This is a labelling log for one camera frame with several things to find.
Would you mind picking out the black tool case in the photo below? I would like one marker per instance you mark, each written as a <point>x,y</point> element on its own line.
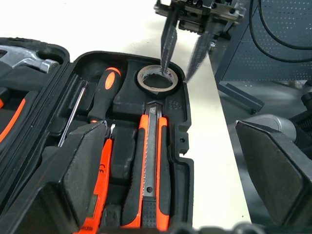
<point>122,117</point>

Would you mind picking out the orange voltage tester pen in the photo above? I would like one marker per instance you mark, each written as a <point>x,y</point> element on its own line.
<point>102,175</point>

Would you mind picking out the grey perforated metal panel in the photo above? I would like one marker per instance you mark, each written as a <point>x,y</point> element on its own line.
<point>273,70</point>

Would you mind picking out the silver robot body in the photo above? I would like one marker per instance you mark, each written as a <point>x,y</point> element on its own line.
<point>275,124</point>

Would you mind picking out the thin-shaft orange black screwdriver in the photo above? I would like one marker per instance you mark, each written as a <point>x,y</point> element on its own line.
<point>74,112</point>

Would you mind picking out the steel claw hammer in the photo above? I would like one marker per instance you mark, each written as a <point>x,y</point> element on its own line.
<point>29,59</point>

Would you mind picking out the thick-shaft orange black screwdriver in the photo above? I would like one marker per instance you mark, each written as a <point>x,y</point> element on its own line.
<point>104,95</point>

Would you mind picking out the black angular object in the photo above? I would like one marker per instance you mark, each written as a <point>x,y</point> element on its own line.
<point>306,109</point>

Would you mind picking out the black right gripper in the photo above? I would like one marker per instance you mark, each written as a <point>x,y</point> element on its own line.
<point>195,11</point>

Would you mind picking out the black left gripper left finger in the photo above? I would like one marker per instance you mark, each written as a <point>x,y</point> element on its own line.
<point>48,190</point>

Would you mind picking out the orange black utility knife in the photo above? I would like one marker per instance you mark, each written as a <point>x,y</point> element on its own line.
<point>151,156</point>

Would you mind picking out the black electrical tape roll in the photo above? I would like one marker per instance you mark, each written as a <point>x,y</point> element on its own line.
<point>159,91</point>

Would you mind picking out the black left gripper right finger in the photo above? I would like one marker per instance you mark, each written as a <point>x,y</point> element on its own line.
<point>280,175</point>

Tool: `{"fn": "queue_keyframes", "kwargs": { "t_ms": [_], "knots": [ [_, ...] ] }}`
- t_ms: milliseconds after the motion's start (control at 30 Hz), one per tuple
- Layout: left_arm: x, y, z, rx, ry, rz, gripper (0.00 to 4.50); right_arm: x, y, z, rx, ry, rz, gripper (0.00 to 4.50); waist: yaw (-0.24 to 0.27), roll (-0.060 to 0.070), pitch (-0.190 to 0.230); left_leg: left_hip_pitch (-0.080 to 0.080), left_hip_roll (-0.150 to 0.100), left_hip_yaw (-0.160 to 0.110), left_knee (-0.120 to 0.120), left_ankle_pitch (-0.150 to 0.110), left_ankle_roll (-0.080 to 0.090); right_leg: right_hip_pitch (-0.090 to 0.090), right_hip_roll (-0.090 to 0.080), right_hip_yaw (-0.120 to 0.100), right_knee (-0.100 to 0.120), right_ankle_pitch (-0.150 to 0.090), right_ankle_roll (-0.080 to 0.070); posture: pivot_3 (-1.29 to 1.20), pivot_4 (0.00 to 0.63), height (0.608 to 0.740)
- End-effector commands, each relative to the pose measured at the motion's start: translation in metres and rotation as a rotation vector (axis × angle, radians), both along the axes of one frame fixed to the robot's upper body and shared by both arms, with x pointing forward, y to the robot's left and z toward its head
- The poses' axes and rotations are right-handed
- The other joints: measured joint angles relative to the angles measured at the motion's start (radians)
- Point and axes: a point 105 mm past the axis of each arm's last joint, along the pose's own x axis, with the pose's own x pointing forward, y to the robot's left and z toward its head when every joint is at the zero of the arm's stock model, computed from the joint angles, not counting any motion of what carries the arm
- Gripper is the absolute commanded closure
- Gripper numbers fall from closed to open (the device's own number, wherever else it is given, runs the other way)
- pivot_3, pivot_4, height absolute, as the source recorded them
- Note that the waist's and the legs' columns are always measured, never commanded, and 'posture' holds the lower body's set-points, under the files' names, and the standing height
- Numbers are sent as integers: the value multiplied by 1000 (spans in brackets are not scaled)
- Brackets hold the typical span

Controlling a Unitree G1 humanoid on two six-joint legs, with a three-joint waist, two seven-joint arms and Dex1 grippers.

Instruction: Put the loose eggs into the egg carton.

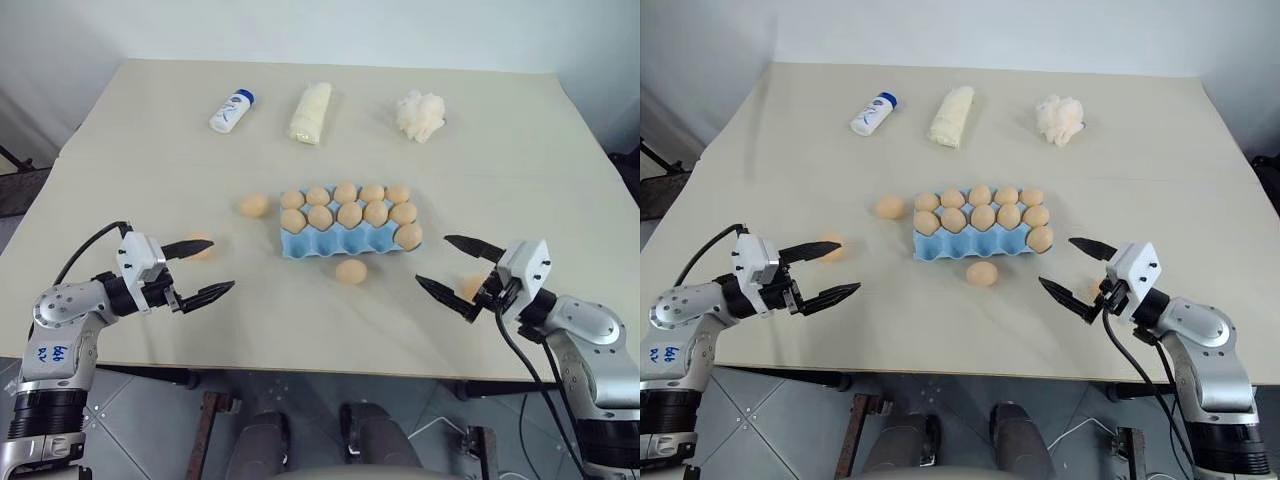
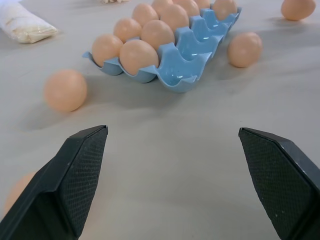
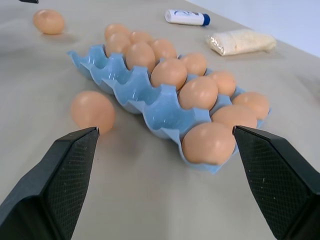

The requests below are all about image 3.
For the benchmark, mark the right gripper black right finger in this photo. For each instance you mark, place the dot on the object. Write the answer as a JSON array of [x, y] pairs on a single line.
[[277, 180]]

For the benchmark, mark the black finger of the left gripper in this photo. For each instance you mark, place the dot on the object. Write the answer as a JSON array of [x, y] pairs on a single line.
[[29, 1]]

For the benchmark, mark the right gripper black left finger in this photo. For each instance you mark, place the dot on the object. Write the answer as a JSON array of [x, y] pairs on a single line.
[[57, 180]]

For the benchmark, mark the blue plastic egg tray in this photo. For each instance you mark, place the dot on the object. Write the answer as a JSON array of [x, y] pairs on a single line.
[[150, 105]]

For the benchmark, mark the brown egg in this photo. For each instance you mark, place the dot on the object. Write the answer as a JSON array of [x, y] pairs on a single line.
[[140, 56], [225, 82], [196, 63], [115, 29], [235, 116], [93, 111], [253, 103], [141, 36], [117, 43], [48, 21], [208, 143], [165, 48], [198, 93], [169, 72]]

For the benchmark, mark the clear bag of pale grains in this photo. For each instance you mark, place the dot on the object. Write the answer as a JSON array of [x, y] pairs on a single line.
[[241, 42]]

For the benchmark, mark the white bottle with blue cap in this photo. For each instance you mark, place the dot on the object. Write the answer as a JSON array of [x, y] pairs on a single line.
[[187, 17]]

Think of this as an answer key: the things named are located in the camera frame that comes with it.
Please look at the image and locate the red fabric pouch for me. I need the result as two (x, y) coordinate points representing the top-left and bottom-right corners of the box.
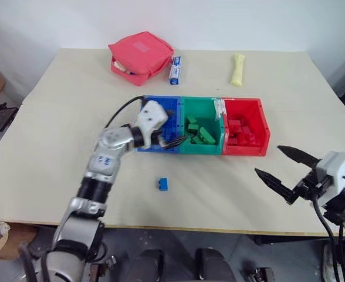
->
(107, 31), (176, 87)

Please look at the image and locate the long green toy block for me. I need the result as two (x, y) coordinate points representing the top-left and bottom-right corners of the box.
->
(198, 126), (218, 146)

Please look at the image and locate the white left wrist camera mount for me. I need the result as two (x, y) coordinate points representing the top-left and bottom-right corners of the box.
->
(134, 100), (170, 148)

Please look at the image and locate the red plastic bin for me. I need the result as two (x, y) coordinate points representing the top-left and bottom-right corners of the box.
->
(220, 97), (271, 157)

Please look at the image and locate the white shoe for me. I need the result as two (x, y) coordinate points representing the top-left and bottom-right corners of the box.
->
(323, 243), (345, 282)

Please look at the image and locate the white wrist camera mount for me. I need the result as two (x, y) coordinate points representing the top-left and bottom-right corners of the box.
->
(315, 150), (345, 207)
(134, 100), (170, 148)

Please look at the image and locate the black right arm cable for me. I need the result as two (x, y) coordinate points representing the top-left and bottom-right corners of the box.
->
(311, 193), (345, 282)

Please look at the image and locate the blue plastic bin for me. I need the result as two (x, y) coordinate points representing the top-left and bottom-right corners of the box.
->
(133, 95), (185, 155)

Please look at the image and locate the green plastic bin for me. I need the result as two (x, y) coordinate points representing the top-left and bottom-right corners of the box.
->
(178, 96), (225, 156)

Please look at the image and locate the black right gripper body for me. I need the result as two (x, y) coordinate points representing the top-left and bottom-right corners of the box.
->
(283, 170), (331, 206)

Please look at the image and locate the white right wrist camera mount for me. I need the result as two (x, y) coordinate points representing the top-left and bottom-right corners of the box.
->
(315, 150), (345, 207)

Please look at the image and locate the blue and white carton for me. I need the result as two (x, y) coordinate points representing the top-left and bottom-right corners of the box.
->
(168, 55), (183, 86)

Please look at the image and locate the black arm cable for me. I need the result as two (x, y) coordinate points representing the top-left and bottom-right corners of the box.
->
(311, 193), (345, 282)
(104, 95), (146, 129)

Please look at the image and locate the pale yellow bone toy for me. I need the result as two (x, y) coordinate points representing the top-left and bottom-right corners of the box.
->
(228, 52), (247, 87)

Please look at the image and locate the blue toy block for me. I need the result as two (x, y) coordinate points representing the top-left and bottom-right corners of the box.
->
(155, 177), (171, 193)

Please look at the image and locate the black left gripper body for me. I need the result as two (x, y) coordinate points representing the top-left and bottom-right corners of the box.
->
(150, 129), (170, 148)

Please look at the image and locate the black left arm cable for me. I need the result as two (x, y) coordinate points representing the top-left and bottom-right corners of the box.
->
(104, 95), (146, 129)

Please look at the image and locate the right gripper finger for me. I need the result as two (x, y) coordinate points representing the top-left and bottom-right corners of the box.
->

▶ [TASK ITEM] In the listing above, locate the line containing "Would you mind picking out the steel" and the line containing "<point>29,59</point>". Transcribe those two lines and everything between them, exactly as written.

▶ [EXERCISE SOLUTION]
Would you mind picking out the steel claw hammer in the photo above? I would like one marker per instance you mark, each written as a <point>x,y</point> element on its own line.
<point>29,59</point>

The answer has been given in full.